[m-rev.] [reuse] for review: graph selection strategy
Peter Ross
peter.ross at miscrit.be
Thu Jul 5 23:52:51 AEST 2001
On Thu, Jul 05, 2001 at 11:50:56AM +0200, Nancy Mazur wrote:
>
> Peter,
>
> if you have some time I'd be interested in some comments on this
> implementation or else I'll just commit it as is...
>
> Nancy
>
> ===================================================================
>
>
> Estimated hours taken: 25
> Branches: reuse
>
> Add a new selection strategy for direct reuse. Previously only the options
> lifo and random were available. Now the option `graph' is provided.

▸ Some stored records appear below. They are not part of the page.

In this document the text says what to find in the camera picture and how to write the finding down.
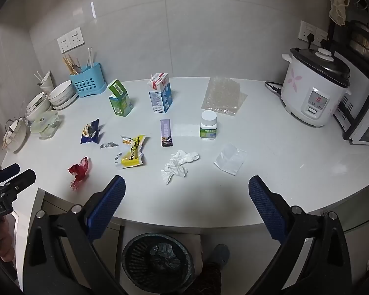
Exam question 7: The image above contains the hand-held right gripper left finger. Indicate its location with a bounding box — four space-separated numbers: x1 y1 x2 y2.
23 175 126 295

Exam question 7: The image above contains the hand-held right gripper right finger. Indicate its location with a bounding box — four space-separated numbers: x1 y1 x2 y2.
248 175 354 295

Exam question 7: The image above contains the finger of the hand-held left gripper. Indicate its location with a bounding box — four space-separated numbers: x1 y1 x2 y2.
0 169 37 205
0 163 21 188

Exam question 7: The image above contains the red mesh net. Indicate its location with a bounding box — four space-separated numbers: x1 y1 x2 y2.
68 156 91 191

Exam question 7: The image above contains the black mesh trash basket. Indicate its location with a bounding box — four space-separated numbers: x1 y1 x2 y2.
122 233 195 295

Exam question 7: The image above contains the yellow snack wrapper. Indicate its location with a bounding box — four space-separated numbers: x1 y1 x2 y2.
121 134 146 169

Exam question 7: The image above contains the clear plastic bag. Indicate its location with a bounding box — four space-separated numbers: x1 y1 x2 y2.
214 142 248 176

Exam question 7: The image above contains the blue snack wrapper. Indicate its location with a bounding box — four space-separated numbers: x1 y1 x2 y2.
80 119 105 145

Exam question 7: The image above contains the white tissue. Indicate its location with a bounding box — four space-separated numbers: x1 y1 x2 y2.
160 150 200 185

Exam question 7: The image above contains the purple coffee sachet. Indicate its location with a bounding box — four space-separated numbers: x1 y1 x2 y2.
160 119 173 147

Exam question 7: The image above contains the white pill bottle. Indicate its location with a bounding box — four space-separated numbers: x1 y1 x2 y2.
200 111 218 140

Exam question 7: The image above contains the green medicine box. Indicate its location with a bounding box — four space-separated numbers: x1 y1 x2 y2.
107 79 134 117

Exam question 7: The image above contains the bubble wrap bag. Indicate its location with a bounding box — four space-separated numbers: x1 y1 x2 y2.
201 77 248 117

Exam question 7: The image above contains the blue and white milk carton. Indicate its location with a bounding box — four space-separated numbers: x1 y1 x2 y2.
147 73 173 113

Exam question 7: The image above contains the person's left hand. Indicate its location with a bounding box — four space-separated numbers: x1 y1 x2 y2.
0 212 16 263

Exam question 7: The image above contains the patterned bowl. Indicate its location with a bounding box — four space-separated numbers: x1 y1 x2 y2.
2 118 28 152

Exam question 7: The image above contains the clear food container green lid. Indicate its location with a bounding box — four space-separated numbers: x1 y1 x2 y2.
30 111 60 139

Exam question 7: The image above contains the grey-blue slipper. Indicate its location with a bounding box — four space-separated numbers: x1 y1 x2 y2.
207 244 230 271

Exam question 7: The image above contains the white dark-rimmed bowl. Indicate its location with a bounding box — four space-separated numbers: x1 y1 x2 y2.
25 92 53 120
48 80 74 103

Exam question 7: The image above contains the crumpled dark plastic bag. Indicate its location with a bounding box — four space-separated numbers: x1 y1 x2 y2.
149 242 183 271

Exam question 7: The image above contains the person's patterned trouser leg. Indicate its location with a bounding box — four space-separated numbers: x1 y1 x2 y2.
197 261 226 295

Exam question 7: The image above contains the white cup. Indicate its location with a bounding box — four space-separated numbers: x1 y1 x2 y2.
38 70 55 94

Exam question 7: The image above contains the grey glass panel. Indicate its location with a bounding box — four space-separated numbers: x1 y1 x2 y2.
341 187 369 232

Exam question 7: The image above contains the blue utensil holder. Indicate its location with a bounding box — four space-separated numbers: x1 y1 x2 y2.
69 62 108 98

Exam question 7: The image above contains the bundle of wooden chopsticks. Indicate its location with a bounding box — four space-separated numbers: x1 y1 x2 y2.
63 54 80 75

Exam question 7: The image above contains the white flowered rice cooker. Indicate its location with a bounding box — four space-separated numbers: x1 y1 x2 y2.
280 47 353 129

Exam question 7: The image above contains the white toaster oven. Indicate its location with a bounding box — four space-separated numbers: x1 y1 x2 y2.
334 63 369 146

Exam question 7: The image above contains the steel pot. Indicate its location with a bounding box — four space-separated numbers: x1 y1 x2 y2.
347 21 369 65

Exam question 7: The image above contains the beige hanging cloth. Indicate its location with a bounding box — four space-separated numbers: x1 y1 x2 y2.
329 0 352 25

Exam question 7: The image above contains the black power cable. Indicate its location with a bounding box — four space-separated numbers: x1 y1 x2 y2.
265 81 285 94

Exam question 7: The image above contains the white wall outlet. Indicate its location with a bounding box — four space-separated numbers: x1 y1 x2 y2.
298 20 317 42
68 27 84 47
57 34 71 53
314 28 328 46

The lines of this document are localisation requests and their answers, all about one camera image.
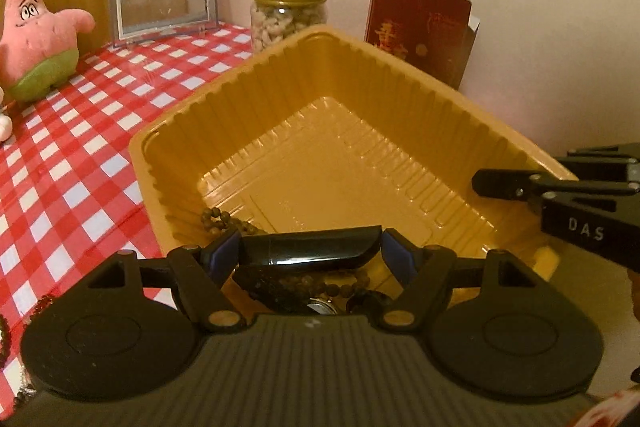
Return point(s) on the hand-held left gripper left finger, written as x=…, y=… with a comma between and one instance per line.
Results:
x=225, y=247

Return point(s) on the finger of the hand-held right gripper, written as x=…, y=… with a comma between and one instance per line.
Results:
x=600, y=157
x=500, y=183

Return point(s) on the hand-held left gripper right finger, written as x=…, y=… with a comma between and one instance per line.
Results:
x=397, y=252

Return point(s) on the black bangle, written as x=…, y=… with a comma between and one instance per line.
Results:
x=310, y=247

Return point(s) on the golden plastic tray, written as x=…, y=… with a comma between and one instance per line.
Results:
x=350, y=137

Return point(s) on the dark red gift box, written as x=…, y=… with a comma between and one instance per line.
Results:
x=415, y=27

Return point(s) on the red checkered tablecloth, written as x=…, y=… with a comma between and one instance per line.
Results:
x=75, y=147

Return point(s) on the nut jar with gold lid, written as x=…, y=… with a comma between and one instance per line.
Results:
x=285, y=17

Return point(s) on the white rabbit plush toy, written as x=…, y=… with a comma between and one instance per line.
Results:
x=4, y=127

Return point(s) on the pink starfish plush toy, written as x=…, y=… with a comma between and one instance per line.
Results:
x=35, y=37

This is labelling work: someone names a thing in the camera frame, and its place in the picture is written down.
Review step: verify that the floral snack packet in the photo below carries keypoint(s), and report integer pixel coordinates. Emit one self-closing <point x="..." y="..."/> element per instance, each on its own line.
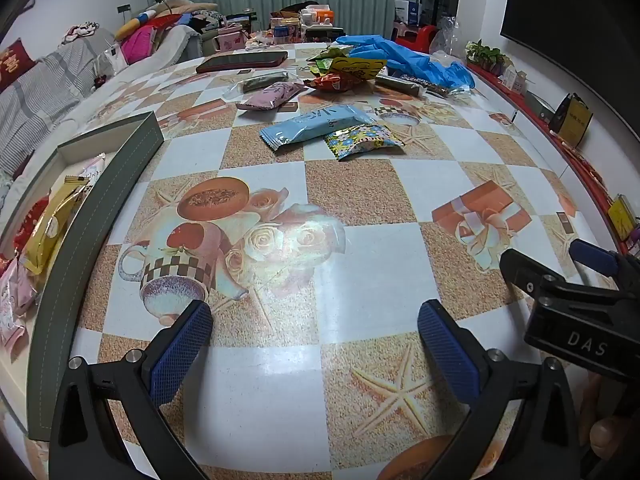
<point x="362" y="141"/>

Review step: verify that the red plastic stool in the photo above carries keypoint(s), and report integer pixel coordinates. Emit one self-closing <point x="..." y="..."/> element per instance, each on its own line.
<point x="417" y="35"/>

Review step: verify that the white red patterned cloth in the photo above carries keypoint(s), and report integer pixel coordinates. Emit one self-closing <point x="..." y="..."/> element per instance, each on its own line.
<point x="80" y="30"/>

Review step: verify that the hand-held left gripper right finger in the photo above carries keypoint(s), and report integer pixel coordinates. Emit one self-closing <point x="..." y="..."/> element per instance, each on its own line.
<point x="445" y="357"/>

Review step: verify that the blue white carton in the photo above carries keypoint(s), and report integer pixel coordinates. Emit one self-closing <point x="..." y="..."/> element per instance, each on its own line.
<point x="407" y="10"/>

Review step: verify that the green snack packet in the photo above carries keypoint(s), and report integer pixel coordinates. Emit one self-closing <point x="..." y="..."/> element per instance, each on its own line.
<point x="327" y="55"/>

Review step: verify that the pink mug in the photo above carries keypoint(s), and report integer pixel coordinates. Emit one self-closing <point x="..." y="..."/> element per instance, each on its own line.
<point x="232" y="37"/>

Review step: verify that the small mauve snack packet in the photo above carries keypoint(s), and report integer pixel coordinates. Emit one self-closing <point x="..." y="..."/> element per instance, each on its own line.
<point x="272" y="96"/>

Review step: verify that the grey-green cardboard box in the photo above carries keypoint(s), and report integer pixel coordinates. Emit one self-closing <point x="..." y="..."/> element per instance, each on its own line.
<point x="90" y="260"/>

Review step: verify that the clear plastic bag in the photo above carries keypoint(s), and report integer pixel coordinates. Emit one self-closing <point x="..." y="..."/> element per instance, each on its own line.
<point x="447" y="37"/>

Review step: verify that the white orange box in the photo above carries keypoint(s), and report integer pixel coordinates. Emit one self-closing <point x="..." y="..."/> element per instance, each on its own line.
<point x="320" y="14"/>

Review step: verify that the grey sofa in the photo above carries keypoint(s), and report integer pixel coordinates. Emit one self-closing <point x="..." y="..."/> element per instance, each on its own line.
<point x="50" y="85"/>

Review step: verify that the small dark red plush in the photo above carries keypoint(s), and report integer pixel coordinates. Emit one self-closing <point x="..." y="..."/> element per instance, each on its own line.
<point x="100" y="81"/>

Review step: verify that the small white carton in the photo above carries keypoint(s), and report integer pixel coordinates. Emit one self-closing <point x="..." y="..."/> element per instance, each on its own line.
<point x="517" y="80"/>

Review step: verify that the pile of clothes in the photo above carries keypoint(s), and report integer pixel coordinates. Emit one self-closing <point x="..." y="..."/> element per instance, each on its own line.
<point x="170" y="17"/>

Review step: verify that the black television screen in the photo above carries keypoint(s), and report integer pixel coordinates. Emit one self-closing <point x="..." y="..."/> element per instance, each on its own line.
<point x="575" y="10"/>

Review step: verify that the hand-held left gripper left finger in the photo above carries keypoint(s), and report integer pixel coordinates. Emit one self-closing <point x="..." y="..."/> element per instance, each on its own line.
<point x="182" y="350"/>

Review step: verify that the red orange snack packet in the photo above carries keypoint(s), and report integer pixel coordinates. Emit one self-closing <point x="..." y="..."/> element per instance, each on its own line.
<point x="332" y="81"/>

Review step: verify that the light blue snack packet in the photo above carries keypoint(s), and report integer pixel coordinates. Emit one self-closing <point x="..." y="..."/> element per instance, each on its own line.
<point x="315" y="125"/>

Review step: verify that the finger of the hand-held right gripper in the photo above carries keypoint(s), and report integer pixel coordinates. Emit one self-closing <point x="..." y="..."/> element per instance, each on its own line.
<point x="520" y="270"/>
<point x="592" y="257"/>

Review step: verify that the red embroidered cushion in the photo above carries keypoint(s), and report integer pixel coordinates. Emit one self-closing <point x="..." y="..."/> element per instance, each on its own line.
<point x="12" y="57"/>

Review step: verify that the bright pink garment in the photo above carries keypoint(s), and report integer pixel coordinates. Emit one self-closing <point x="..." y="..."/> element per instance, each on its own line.
<point x="137" y="42"/>

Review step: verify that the potted green plant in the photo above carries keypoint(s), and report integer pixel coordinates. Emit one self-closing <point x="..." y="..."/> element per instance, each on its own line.
<point x="487" y="55"/>

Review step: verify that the gold snack packet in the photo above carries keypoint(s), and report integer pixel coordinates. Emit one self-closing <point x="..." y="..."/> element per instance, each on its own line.
<point x="50" y="225"/>

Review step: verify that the white paper bag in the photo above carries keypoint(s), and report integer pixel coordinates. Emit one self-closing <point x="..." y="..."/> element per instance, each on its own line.
<point x="115" y="60"/>

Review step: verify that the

This
> selection strategy builds up the different possible dead deconstruction-
> construction combinations, and using weights, decides which combination will be
> more interesting than the other ones.
> This is roughly inspired from Debray's paper "On Copy Avoidance in
> Single Assignment Languages", with the restriction that we still do not
> allow chopping up a dead cell and reusing the pieces for different
> constructions.
>
> sr_choice_graphing.m:
> (new file) Implementation of the graph selection strategy.
>
> options.m:
> Change the default of structure-reuse-selection into `graph'.
>
> sr_choice.m:
> Add graph as a new selection strategy.
>
> sr_direct.m:
> Call the correct direct-reuse-selection strategy.
>
>
> Index: sr_choice_graphing.m
> ===================================================================
> RCS file: sr_choice_graphing.m
> diff -N sr_choice_graphing.m
> --- /dev/null Wed Nov 15 09:24:47 2000
> +++ sr_choice_graphing.m Thu Jul 5 19:39:36 2001
> @@ -0,0 +1,1114 @@
> +%-----------------------------------------------------------------------------%
> +% Copyright (C) 2001 The University of Melbourne.
> +% This file may only be copied under the terms of the GNU General
> +% Public License - see the file COPYING in the Mercury distribution.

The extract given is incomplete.